*Exercise description*. Should a line below contain the word "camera", report it.

Dataset items
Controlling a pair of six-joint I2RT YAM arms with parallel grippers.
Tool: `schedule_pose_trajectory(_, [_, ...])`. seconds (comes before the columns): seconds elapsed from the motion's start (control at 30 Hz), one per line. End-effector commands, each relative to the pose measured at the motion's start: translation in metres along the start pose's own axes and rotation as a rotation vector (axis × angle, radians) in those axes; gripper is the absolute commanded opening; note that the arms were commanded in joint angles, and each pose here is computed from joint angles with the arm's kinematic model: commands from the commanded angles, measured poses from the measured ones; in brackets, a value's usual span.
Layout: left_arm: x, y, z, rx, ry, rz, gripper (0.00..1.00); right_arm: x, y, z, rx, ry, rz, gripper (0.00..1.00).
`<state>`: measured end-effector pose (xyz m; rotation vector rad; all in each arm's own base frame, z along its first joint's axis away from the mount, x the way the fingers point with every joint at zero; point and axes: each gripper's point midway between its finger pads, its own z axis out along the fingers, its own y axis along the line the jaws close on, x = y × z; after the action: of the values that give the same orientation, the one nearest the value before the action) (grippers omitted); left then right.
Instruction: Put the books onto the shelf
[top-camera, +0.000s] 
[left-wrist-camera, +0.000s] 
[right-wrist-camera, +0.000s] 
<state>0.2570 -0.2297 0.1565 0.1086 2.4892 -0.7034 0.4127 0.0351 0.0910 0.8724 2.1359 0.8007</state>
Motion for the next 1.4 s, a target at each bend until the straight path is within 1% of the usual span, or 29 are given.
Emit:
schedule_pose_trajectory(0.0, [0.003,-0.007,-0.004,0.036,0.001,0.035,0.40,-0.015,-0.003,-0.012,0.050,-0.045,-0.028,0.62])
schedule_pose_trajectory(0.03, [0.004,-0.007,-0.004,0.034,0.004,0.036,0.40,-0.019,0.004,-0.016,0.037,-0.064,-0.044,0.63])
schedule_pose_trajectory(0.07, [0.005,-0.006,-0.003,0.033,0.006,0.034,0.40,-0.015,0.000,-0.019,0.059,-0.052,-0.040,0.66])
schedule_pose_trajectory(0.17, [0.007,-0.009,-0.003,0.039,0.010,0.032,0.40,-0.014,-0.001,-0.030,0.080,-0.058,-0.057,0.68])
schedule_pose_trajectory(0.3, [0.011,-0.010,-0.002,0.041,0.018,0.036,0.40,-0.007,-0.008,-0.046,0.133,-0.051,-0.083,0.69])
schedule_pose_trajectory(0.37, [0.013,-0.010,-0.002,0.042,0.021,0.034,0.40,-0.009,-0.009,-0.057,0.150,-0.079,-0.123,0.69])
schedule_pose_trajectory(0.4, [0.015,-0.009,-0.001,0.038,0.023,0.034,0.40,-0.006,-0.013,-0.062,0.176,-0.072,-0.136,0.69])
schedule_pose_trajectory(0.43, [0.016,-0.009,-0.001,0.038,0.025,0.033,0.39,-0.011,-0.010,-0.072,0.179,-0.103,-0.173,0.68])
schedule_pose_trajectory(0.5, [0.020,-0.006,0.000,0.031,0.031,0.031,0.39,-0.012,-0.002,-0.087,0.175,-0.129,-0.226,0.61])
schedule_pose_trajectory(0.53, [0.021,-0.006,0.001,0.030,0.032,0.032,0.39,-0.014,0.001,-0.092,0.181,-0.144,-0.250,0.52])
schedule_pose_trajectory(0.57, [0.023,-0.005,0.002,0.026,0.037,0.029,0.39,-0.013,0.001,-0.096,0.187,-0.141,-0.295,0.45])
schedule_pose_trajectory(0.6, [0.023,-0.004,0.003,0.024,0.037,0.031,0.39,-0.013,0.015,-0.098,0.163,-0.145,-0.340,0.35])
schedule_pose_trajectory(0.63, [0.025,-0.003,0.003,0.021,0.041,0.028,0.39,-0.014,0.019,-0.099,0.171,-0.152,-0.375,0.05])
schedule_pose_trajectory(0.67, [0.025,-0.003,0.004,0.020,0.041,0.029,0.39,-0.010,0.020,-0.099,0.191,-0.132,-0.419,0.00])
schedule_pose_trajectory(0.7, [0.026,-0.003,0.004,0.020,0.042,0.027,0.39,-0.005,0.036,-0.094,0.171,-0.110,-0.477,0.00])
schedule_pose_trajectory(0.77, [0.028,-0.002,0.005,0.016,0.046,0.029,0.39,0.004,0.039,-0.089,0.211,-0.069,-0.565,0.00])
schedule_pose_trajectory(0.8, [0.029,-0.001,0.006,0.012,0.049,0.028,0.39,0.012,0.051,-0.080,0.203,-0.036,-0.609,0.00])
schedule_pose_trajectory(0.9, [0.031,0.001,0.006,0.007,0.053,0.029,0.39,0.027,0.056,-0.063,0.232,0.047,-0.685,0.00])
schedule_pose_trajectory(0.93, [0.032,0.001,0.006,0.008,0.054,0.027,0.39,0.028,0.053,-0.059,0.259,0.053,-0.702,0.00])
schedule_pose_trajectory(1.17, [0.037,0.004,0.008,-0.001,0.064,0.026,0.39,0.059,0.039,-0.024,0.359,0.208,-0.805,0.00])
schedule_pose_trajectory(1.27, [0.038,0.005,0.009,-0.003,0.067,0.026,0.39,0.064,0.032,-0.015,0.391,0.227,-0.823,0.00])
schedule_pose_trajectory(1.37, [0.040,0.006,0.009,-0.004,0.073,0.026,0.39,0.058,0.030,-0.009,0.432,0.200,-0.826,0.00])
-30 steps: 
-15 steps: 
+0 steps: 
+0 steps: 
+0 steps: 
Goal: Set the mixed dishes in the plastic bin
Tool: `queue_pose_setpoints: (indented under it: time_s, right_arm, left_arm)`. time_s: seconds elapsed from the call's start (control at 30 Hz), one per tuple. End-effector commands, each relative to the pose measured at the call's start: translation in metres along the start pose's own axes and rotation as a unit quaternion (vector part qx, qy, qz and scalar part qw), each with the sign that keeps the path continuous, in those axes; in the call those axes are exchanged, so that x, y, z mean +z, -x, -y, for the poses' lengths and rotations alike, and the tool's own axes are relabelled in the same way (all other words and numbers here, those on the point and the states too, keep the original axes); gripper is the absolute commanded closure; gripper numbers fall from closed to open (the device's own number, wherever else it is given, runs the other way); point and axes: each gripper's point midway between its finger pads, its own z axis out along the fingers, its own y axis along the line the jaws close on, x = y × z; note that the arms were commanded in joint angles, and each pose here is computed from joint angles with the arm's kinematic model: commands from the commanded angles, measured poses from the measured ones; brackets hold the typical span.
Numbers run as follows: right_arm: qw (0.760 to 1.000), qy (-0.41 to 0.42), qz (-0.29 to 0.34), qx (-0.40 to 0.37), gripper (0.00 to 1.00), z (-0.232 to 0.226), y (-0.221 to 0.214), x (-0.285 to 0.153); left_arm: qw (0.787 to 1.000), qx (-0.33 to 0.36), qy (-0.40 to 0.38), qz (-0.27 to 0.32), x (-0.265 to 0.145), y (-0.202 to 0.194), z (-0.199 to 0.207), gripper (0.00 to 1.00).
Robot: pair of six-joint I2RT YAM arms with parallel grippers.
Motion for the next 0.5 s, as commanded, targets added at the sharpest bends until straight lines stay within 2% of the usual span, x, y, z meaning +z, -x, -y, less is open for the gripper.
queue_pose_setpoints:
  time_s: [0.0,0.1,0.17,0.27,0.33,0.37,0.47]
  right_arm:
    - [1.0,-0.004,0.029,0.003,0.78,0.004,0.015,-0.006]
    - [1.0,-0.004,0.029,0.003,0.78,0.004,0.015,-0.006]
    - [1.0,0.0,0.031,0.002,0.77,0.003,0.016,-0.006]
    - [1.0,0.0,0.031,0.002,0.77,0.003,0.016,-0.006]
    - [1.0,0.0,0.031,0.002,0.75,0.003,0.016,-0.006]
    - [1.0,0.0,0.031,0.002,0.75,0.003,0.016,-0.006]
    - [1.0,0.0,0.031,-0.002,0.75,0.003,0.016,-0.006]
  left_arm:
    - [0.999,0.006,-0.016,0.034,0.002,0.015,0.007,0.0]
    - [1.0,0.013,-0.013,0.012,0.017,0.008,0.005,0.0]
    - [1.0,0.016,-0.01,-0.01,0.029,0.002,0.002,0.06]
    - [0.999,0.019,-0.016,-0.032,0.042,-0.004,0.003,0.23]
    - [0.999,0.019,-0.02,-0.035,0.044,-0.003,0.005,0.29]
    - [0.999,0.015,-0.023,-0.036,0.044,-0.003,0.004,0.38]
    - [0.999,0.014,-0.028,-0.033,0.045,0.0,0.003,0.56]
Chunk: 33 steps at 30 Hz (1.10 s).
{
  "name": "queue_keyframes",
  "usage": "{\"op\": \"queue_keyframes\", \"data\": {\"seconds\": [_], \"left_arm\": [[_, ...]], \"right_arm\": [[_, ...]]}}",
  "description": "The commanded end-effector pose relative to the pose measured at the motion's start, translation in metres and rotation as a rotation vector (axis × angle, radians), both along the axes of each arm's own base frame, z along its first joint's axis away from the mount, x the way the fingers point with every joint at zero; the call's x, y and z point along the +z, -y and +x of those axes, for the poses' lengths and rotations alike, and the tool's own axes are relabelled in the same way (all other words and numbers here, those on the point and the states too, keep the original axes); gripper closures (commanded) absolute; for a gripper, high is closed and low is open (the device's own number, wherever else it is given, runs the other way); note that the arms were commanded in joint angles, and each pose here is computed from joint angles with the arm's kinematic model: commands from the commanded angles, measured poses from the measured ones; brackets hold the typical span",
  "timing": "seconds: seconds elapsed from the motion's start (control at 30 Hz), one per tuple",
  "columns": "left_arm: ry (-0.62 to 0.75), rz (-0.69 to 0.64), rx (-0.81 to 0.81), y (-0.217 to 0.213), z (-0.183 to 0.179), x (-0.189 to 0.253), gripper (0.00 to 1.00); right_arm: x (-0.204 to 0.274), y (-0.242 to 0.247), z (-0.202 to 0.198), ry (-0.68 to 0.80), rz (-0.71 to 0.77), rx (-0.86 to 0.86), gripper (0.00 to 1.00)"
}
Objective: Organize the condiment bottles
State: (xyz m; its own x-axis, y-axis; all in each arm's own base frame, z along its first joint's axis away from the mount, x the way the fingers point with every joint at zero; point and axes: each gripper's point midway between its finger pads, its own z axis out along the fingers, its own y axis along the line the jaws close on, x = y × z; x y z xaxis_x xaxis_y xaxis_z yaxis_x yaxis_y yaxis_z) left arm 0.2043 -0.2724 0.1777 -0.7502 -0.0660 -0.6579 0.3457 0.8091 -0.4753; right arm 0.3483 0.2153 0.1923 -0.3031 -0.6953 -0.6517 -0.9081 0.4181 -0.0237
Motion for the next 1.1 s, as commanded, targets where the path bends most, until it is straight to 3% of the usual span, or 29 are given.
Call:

*Solution for this task*.
[top-camera, +0.000s] 
[left-wrist-camera, +0.000s] 
[right-wrist-camera, +0.000s] 

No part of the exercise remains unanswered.